We could hear the falls before we could see them, but when we got to the point on the track where we could catch the first glimpse, it was spectacular!
We then began a descent to the foot of the falls, which was quite busy with other people. Some were swimming in the pool at the bottom of the falls. Others were exploring the rocks around about. I dipped a toe into the pool. It was quite cold! I was definitely not one of the hardy souls who were happy to dive straight in – or indeed, dive in at all!

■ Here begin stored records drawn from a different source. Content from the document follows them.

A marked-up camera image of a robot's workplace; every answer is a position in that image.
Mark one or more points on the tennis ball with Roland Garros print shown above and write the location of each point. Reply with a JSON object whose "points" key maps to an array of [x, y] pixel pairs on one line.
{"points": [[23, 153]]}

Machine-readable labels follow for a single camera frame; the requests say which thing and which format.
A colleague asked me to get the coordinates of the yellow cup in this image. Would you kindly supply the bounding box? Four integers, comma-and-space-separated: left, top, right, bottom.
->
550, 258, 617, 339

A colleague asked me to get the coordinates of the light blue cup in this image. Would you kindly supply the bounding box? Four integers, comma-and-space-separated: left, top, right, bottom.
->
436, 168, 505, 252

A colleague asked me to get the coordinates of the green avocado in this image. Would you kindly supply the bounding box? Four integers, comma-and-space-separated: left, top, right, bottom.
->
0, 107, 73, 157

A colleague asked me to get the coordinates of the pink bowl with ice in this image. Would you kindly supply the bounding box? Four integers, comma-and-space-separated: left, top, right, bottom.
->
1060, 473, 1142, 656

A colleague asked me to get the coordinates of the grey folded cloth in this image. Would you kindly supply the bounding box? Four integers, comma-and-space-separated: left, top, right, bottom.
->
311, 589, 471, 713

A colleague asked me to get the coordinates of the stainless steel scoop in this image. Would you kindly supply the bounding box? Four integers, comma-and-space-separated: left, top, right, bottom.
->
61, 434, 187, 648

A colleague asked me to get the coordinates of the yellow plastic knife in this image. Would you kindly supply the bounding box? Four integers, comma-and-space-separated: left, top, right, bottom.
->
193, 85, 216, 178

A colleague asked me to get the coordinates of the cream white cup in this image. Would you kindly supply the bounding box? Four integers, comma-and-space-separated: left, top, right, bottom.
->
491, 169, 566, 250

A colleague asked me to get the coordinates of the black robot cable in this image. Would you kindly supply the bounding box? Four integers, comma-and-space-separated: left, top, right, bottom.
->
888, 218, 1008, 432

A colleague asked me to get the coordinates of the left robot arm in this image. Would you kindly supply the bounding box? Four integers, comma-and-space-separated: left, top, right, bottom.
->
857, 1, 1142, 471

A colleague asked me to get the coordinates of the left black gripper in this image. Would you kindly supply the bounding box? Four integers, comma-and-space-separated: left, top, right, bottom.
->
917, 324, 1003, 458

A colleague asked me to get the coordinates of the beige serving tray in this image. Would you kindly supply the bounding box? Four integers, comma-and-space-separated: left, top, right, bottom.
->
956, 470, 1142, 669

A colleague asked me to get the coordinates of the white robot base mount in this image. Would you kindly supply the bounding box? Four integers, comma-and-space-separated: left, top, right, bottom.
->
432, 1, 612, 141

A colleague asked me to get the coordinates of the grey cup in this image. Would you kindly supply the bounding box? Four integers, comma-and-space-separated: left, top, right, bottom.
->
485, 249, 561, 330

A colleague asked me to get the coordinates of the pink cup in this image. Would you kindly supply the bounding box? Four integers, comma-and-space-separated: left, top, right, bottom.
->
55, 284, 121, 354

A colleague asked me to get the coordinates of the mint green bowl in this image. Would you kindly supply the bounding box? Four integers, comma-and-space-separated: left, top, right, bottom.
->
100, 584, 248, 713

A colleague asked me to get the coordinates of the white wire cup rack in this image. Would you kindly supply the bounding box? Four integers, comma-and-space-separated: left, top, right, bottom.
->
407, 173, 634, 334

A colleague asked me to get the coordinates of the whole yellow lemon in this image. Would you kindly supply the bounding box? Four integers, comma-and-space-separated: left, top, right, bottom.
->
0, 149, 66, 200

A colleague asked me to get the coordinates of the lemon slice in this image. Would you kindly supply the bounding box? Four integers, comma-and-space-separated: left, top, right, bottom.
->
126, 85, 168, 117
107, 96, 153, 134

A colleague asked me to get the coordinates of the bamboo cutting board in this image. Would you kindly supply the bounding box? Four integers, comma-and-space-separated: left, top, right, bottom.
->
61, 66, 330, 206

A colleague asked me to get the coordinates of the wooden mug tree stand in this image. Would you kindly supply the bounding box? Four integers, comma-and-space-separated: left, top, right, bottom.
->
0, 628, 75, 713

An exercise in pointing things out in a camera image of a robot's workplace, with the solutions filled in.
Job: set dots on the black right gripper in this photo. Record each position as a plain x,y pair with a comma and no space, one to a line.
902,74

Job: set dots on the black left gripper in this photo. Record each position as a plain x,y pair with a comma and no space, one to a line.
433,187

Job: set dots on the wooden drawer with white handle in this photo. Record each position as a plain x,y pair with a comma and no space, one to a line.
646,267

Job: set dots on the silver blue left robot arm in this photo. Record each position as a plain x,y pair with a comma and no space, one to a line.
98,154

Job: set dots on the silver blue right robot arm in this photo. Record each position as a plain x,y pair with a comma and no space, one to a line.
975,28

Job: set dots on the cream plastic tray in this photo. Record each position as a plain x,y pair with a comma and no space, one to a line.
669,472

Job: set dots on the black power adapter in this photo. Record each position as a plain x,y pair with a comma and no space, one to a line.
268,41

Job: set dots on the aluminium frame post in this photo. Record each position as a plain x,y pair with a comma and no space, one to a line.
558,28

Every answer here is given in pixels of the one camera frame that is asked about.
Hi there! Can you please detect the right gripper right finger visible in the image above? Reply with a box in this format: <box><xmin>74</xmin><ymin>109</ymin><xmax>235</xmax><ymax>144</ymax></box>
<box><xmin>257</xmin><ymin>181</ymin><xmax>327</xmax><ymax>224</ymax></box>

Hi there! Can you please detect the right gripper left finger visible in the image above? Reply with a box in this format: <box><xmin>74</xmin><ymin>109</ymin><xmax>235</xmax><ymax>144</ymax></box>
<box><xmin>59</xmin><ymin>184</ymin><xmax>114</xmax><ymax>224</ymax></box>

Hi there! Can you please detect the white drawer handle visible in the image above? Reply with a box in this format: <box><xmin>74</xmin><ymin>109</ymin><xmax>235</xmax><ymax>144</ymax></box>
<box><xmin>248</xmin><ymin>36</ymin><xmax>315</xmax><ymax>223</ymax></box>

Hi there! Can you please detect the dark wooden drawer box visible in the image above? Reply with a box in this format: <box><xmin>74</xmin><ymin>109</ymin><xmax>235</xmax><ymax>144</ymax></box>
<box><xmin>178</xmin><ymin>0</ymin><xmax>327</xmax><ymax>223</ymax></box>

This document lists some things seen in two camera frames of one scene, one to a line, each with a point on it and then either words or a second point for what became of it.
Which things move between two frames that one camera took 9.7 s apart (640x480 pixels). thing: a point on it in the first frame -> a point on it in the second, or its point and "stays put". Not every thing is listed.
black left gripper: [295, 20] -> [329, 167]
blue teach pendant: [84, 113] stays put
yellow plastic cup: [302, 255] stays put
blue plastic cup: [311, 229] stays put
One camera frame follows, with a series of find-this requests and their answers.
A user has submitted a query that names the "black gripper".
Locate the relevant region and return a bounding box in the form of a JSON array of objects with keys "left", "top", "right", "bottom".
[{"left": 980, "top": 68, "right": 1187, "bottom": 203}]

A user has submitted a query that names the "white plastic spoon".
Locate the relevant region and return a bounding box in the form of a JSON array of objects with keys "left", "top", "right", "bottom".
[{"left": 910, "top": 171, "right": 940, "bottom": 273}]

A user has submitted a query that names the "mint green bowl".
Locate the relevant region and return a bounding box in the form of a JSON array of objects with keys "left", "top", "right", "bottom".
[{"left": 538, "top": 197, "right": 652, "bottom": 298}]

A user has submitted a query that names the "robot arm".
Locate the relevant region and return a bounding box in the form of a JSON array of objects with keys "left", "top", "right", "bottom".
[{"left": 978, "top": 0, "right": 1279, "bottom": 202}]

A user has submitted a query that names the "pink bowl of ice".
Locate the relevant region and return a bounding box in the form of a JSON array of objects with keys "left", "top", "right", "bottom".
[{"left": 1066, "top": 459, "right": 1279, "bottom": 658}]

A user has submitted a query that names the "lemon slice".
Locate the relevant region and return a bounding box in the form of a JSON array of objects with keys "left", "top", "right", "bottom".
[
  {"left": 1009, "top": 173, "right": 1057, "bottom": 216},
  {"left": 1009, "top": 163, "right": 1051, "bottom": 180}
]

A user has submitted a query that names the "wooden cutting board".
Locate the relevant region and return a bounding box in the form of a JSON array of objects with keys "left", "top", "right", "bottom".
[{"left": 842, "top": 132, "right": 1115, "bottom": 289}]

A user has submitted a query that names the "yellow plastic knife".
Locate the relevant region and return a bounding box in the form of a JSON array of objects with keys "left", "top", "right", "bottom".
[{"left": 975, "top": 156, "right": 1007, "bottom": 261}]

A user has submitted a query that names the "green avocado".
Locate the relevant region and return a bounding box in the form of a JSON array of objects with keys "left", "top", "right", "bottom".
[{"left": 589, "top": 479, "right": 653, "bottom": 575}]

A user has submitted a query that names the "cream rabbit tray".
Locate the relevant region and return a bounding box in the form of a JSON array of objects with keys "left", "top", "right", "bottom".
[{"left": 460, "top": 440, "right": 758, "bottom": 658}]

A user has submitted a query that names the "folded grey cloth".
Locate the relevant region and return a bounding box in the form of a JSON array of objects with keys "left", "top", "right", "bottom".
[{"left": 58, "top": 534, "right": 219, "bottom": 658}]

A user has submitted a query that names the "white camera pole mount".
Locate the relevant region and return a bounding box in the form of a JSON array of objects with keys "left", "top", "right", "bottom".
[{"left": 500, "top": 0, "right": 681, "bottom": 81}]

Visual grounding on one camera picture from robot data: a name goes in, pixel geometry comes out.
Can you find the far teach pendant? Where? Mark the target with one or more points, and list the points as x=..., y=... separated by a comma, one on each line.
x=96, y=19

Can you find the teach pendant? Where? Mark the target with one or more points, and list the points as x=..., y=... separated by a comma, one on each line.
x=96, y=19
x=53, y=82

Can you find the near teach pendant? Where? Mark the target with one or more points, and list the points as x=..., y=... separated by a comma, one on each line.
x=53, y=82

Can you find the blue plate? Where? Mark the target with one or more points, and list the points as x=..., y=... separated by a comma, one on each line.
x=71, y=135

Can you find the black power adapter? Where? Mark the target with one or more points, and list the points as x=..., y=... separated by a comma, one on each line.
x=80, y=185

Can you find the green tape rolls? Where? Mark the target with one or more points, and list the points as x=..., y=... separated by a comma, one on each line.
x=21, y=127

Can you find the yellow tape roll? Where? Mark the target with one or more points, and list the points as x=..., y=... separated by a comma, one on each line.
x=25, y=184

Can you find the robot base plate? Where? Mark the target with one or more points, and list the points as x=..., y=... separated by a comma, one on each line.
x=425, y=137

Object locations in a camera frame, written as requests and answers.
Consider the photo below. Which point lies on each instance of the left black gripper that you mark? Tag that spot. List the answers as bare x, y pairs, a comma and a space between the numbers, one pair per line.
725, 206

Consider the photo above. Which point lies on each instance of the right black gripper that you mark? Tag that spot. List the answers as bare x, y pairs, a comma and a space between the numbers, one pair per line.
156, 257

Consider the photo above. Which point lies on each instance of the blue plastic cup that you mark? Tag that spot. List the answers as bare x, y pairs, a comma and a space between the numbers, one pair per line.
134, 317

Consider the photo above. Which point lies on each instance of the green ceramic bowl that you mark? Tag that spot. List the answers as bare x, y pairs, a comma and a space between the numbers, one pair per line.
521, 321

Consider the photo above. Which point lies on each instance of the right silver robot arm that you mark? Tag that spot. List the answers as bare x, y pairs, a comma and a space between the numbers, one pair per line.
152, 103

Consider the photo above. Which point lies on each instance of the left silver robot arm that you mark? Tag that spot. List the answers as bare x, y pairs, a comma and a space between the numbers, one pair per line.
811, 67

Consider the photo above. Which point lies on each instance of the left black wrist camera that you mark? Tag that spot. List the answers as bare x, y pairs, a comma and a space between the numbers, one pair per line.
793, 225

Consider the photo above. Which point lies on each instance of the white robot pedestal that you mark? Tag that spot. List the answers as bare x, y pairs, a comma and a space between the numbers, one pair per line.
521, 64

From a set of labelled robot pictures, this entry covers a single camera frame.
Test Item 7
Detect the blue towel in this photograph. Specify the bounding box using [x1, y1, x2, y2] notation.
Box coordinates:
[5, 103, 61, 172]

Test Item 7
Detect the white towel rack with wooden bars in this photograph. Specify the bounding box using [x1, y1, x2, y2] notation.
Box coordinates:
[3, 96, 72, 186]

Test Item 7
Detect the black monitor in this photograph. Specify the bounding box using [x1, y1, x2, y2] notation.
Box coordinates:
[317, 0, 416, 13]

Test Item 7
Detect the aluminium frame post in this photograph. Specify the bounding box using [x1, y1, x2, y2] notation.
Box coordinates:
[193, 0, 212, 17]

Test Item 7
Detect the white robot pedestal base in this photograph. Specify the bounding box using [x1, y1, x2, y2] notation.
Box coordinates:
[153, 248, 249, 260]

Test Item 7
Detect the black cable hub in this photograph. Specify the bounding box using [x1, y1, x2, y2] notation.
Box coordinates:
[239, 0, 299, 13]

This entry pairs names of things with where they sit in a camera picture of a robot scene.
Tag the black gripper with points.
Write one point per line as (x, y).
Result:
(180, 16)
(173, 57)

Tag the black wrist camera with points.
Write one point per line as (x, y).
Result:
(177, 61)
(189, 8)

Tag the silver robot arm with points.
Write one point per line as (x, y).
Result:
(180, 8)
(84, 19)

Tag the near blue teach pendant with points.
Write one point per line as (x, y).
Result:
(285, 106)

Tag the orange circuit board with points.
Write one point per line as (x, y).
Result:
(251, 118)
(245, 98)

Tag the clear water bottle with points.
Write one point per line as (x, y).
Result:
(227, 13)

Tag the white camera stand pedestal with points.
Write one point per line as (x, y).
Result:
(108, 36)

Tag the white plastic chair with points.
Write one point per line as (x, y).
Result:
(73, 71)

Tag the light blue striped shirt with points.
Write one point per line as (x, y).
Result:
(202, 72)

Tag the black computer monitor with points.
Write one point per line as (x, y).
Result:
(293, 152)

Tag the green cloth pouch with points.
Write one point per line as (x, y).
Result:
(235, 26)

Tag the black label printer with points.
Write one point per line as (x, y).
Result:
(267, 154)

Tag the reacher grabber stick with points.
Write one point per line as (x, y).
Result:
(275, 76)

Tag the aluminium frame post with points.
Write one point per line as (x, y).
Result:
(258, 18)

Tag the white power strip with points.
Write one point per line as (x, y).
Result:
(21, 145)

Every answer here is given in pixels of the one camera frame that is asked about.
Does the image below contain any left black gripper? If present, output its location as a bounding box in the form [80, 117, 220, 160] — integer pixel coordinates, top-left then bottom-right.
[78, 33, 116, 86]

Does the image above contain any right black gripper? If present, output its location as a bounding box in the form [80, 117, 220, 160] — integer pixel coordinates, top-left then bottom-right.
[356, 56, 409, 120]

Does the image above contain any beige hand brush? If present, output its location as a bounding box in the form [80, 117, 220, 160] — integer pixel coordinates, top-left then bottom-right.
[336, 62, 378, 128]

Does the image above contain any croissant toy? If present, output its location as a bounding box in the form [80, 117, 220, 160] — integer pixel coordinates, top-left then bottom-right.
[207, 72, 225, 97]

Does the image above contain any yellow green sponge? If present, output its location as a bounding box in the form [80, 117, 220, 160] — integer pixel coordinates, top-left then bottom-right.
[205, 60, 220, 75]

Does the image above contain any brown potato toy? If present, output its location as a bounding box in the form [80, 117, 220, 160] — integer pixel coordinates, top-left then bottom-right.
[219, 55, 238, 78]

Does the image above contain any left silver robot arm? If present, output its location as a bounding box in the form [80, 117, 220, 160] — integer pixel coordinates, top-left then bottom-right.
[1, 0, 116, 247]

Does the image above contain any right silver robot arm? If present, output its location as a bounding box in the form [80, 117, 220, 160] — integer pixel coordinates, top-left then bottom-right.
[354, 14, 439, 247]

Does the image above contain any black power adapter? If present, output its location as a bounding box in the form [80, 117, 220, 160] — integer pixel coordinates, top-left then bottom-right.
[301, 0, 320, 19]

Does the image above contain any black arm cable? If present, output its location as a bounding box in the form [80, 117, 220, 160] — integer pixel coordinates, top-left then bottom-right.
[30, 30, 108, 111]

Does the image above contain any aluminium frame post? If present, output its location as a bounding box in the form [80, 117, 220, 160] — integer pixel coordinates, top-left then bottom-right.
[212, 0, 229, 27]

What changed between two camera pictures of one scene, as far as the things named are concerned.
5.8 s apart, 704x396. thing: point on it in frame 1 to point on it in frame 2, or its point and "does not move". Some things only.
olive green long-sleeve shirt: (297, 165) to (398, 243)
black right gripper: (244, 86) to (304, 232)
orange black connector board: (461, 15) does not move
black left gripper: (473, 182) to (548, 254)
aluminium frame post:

You can walk from here another track to the top of the falls, but we felt we had already seen the best of Kitekite (original Maori name being Ketekete), so we retraced our steps back to the start. Along the way we were rewarded by seeing a fantail, flitting around the bush. It had its tail properly fanned out and was a delight to behold! I was told that fantails have a life span of only three years and that probably because of this, for Maori’s, they are a sign of death.
After a brief lunch break, we went to South Piha beach, which in common with Raglan is a world famous surfing beach. There seemed to be a surf school going on at the southern most end of the beach, as a constant stream of wet-suited, board-carrying people of all ages made their way into the sea. Also like Raglan, it has black, volcanic sand which today was scorching underfoot! We took the foot friendly route along the estuary to the main beach, where the wet sand was easier (and much cooler!) to navigate.
Standing in the middle of South Piha, the iconic Lion Rock, which juts proudly into the sea, was to our right. It really was an impressive sight.
This was the busiest I had yet seen a NZ beach, but there was still plenty of space and you didn’t feel like you were right on top of your neighbours. Lifeguards were on duty and swimming was only permitted between the flags. It didn’t take long to work out why. There were many different currents operating in the bay – some pulling left to right, some pushing in from the sea and others dragging you out and, if you weren’t careful, sucking you under.
We spent quite a while out in the surf, bodyboarding back to the shore. It was such fun! But I was also aware of how far ‘off course’ the tide would take me and was very grateful for the watchful presence of the lifeguards.
What a truly awesome place!
One thing I have learned about the black sand of Piha is that it likes to stick around long after the visit has been made. This sand does NOT want to leave your clothes, or your skin! But it was such a beautiful, fun, worthwhile visit and I would highly recommend it!